▸ **PROBLEM TO WORK ON**
With nothing added or dropped, output every record below exactly.

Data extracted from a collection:

══════

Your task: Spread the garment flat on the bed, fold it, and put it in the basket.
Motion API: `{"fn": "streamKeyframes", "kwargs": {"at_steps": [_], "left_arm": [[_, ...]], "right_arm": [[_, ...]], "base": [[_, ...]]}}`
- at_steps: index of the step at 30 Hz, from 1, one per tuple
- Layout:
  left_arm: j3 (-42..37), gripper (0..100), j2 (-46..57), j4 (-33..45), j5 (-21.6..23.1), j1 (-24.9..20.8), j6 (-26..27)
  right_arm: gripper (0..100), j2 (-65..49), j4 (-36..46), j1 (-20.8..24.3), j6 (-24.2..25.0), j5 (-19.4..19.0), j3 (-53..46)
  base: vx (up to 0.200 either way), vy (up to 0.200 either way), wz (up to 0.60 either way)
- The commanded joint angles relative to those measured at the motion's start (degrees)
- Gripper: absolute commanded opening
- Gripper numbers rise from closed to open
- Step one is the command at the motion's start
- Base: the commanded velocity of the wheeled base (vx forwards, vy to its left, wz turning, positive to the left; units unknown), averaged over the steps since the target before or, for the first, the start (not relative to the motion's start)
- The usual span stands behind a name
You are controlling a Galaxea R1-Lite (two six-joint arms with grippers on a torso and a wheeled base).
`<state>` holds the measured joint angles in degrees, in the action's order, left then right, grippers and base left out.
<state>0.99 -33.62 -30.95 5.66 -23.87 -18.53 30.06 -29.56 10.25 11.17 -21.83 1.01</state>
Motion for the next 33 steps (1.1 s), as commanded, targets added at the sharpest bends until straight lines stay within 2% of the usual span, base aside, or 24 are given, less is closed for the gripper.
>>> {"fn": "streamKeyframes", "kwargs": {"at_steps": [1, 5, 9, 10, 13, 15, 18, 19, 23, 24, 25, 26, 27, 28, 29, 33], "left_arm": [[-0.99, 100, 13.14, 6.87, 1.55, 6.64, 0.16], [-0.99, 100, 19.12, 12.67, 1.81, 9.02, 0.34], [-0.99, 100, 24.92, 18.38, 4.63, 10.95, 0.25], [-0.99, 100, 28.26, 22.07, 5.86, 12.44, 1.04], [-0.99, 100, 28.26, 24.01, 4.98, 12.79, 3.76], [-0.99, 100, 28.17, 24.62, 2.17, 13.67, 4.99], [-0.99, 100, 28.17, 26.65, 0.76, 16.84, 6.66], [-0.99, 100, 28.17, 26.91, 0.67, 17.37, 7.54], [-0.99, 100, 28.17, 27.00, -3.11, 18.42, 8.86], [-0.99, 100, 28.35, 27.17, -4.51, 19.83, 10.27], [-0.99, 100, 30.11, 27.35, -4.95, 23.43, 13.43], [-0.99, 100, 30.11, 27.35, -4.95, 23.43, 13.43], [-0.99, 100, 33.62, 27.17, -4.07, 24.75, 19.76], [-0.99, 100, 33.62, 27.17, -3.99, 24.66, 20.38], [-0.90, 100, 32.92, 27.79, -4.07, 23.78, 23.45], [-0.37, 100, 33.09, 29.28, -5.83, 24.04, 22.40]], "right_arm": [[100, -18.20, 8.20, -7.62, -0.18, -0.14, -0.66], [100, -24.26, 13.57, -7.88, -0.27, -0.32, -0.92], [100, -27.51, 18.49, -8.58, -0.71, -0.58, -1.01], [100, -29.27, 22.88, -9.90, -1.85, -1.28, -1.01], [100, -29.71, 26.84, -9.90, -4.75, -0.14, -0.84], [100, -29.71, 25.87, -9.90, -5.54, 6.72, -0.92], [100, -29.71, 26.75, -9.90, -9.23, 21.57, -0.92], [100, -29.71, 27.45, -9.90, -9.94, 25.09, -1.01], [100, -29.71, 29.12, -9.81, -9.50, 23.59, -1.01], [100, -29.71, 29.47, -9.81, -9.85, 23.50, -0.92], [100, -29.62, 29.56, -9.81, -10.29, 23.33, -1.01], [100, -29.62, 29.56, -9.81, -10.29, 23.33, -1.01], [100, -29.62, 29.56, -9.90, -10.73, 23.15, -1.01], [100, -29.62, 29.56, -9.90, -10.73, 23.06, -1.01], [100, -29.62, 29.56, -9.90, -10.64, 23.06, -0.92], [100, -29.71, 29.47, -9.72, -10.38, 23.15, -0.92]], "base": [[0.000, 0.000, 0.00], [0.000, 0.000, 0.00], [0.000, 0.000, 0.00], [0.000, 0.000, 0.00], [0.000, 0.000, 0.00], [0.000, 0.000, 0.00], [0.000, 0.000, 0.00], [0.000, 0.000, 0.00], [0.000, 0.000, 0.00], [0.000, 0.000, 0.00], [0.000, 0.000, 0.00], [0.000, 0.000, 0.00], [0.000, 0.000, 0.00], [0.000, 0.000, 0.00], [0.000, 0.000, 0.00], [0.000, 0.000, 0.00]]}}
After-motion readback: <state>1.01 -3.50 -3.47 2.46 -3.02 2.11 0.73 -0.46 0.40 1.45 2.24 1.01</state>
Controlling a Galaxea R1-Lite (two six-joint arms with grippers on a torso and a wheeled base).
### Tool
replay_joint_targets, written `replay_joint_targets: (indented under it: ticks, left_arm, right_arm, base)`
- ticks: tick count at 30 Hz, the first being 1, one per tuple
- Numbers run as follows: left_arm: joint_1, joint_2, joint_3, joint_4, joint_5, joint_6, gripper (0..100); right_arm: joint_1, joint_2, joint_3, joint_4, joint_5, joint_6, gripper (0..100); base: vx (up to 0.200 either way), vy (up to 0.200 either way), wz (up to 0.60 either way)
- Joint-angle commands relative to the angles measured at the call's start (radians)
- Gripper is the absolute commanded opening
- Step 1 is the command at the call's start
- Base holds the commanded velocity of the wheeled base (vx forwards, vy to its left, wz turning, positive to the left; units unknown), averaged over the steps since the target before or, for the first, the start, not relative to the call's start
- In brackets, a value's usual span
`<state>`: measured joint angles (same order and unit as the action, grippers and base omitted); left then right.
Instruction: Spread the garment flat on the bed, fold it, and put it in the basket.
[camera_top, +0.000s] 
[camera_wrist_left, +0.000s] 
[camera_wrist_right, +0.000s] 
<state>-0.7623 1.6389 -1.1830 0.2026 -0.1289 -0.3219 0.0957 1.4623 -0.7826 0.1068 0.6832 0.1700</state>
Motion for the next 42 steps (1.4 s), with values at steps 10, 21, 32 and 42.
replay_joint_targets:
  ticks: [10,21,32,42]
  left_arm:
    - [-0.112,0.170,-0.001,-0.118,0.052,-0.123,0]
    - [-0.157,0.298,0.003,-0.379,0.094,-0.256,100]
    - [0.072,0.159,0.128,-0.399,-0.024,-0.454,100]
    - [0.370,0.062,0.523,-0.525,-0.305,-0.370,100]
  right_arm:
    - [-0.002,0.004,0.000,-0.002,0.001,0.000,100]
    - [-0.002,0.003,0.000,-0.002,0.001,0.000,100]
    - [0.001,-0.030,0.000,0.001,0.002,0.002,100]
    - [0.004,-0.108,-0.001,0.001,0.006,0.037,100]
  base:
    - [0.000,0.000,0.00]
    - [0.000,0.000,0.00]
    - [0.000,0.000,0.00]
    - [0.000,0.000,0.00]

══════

▸ **EXPECTED OUTPUT**
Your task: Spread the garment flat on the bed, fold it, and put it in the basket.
Motion API: `{"fn": "streamKeyframes", "kwargs": {"at_steps": [_], "left_arm": [[_, ...]], "right_arm": [[_, ...]], "base": [[_, ...]]}}`
- at_steps: index of the step at 30 Hz, from 1, one per tuple
- Layout:
  left_arm: j3 (-42..37), gripper (0..100), j2 (-46..57), j4 (-33..45), j5 (-21.6..23.1), j1 (-24.9..20.8), j6 (-26..27)
  right_arm: gripper (0..100), j2 (-65..49), j4 (-36..46), j1 (-20.8..24.3), j6 (-24.2..25.0), j5 (-19.4..19.0), j3 (-53..46)
  base: vx (up to 0.200 either way), vy (up to 0.200 either way), wz (up to 0.60 either way)
- The commanded joint angles relative to those measured at the motion's start (degrees)
- Gripper: absolute commanded opening
- Gripper numbers rise from closed to open
- Step one is the command at the motion's start
- Base: the commanded velocity of the wheeled base (vx forwards, vy to its left, wz turning, positive to the left; units unknown), averaged over the steps since the target before or, for the first, the start (not relative to the motion's start)
- The usual span stands behind a name
You are controlling a Galaxea R1-Lite (two six-joint arms with grippers on a torso and a wheeled base).
`<state>` holds the measured joint angles in degrees, in the action's order, left then right, grippers and base left out.
<state>0.99 -33.62 -30.95 5.66 -23.87 -18.53 30.06 -29.56 10.25 11.17 -21.83 1.01</state>
Motion for the next 33 steps (1.1 s), as commanded, targets added at the sharpest bends until straight lines stay within 2% of the usual span, base aside, or 24 are given, less is closed for the gripper.
>>> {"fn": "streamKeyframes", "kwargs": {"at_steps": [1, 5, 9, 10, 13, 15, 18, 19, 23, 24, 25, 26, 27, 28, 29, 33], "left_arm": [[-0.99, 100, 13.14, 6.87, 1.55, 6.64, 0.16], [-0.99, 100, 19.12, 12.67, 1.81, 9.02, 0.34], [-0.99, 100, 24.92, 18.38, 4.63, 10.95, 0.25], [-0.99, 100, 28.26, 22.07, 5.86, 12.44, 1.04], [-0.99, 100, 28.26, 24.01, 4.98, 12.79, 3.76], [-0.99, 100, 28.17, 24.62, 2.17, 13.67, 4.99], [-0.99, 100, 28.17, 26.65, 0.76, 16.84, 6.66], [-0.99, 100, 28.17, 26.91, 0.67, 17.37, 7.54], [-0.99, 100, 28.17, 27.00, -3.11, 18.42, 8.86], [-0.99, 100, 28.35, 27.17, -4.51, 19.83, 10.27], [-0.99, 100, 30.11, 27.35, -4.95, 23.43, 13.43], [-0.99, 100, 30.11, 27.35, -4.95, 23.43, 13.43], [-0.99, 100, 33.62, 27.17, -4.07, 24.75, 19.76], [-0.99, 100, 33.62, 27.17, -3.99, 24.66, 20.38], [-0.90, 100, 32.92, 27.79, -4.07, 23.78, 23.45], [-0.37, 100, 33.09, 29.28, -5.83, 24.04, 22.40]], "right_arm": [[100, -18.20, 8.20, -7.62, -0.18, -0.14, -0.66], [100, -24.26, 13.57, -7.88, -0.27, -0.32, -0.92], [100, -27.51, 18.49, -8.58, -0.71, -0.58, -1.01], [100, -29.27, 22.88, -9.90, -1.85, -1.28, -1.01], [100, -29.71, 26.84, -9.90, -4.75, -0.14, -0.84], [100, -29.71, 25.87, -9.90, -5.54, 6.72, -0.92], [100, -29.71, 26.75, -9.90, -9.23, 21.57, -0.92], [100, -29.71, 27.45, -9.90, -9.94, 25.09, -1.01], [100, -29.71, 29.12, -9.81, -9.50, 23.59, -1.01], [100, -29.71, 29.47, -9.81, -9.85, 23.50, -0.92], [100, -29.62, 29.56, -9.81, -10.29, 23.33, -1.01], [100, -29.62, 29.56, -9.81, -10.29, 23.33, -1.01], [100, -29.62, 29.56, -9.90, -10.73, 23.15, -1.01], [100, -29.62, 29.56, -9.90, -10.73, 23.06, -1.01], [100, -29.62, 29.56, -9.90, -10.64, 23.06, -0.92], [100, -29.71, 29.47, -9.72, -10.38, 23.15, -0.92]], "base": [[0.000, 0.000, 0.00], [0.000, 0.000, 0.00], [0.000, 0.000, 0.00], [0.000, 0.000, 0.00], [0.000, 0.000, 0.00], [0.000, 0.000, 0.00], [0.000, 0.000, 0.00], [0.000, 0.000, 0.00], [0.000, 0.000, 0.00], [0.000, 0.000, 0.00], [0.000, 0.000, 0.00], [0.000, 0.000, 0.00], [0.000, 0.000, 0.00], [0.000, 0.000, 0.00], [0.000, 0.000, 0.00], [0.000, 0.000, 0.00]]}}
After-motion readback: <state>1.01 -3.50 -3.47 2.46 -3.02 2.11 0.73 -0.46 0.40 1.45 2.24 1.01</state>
Controlling a Galaxea R1-Lite (two six-joint arms with grippers on a torso and a wheeled base).
### Tool
replay_joint_targets, written `replay_joint_targets: (indented under it: ticks, left_arm, right_arm, base)`
- ticks: tick count at 30 Hz, the first being 1, one per tuple
- Numbers run as follows: left_arm: joint_1, joint_2, joint_3, joint_4, joint_5, joint_6, gripper (0..100); right_arm: joint_1, joint_2, joint_3, joint_4, joint_5, joint_6, gripper (0..100); base: vx (up to 0.200 either way), vy (up to 0.200 either way), wz (up to 0.60 either way)
- Joint-angle commands relative to the angles measured at the call's start (radians)
- Gripper is the absolute commanded opening
- Step 1 is the command at the call's start
- Base holds the commanded velocity of the wheeled base (vx forwards, vy to its left, wz turning, positive to the left; units unknown), averaged over the steps since the target before or, for the first, the start, not relative to the call's start
- In brackets, a value's usual span
`<state>`: measured joint angles (same order and unit as the action, grippers and base omitted); left then right.
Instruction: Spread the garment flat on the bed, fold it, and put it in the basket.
[camera_top, +0.000s] 
[camera_wrist_left, +0.000s] 
[camera_wrist_right, +0.000s] 
<state>-0.7623 1.6389 -1.1830 0.2026 -0.1289 -0.3219 0.0957 1.4623 -0.7826 0.1068 0.6832 0.1700</state>
Motion for the next 42 steps (1.4 s), with values at steps 10, 21, 32 and 42.
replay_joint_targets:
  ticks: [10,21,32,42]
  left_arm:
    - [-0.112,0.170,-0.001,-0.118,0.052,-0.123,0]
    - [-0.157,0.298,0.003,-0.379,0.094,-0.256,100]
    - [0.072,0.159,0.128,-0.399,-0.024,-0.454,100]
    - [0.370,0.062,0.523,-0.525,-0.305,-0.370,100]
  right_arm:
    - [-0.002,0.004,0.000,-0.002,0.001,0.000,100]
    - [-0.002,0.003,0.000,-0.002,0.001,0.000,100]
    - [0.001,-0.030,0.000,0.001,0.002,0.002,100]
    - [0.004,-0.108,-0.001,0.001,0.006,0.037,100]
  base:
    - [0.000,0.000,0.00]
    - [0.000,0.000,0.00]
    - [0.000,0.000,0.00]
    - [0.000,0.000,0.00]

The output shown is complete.